I francesi Hell Militia, a mio modo di vedere, rappresentano un piccolo “fenomeno” del Black Metal europeo, un fenomeno da baraccone per alcuni (viste le sonorità votate in tutto e per tutto all’integralismo compositivo), ed una delle band che fa proprie tutte le componenti primigenie del genere in esame, e quindi più credibili, per altri.

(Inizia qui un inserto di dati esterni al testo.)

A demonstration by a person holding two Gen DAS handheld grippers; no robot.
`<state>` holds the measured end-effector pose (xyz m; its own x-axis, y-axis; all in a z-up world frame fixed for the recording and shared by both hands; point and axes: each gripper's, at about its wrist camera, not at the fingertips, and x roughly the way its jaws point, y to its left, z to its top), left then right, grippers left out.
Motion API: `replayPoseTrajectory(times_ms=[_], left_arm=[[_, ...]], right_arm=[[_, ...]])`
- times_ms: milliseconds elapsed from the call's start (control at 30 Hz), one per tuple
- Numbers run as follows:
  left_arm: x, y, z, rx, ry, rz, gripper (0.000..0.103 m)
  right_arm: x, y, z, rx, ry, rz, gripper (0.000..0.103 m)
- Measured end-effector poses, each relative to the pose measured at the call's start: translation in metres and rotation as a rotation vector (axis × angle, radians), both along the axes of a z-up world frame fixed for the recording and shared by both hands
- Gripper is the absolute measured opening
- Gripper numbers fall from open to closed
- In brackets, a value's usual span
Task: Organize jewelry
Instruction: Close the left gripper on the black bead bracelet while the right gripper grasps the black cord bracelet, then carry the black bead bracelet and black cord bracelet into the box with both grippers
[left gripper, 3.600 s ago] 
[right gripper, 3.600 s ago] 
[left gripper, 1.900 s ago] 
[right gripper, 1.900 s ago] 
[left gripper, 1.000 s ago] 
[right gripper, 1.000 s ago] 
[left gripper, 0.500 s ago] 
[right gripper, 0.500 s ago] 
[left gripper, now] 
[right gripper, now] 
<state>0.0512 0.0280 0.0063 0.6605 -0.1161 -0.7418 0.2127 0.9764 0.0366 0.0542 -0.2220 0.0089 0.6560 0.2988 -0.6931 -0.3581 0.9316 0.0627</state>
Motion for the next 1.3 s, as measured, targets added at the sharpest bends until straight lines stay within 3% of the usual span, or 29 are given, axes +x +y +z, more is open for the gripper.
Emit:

Quanto detto trova conferma anche in questo nuovo album (il secondo nella carriera dei transalpini) dall’emblematico titolo “Last Station on the Road to Death”, vero e proprio tributo ad uno stato d’agonia e di attesa di trapasso. Ed è proprio l’agonia nella sua malata essenza a fare da punto fermo lungo tutte le nove tracce che compongono questa release.
Non aspettatevi stravolgimenti, contaminazioni e tecnicismi di sorta, gli Hell Militia sono un solido combo fatto di minimalismo esecutivo e compositivo, ove regnano strutture semplici (in certi frangenti elementari) e sulle quali prendono forma e si suggellano vocals che anche la più fervida immaginazione non riuscirebbe a rievocare, tanto sono malsane e sgraziate. Il tutto è avvolto da una produzione altrettanto scarna ed essenziale che rende il Black Metal della band vicino ai primi lavori di Burzum ed Isengard.
La maggior parte delle tracce, ad eccezione di “Born Without Light” si muove seguendo una dialettica che contempla ossessivi mid/down tempo che sfociano in lunghe accellerazioni, dilatate da forme ripetitive dolorose. Un lavoro in perfetta linea con ciò che era il Black Metal un decennio orsono, un lavoro marcio in ogni sua ottica, figlio di una band da amare o odiare senza mediazione alcuna. Un baratro dove a sprofondare in maniera definitiva è la facciata perbenista della società, musicale e non, tutta. Un baratro di volgare e ruvido suono dove si adagia alla perfezione la cover di “Shoot Knife Strangle Beat & Crucify”, partorita dalla mente del re del Punk animale, marcescente ed etilico, quel GG Allin per cui spendere fiumi di parole sarebbe assolutamente riduttivo.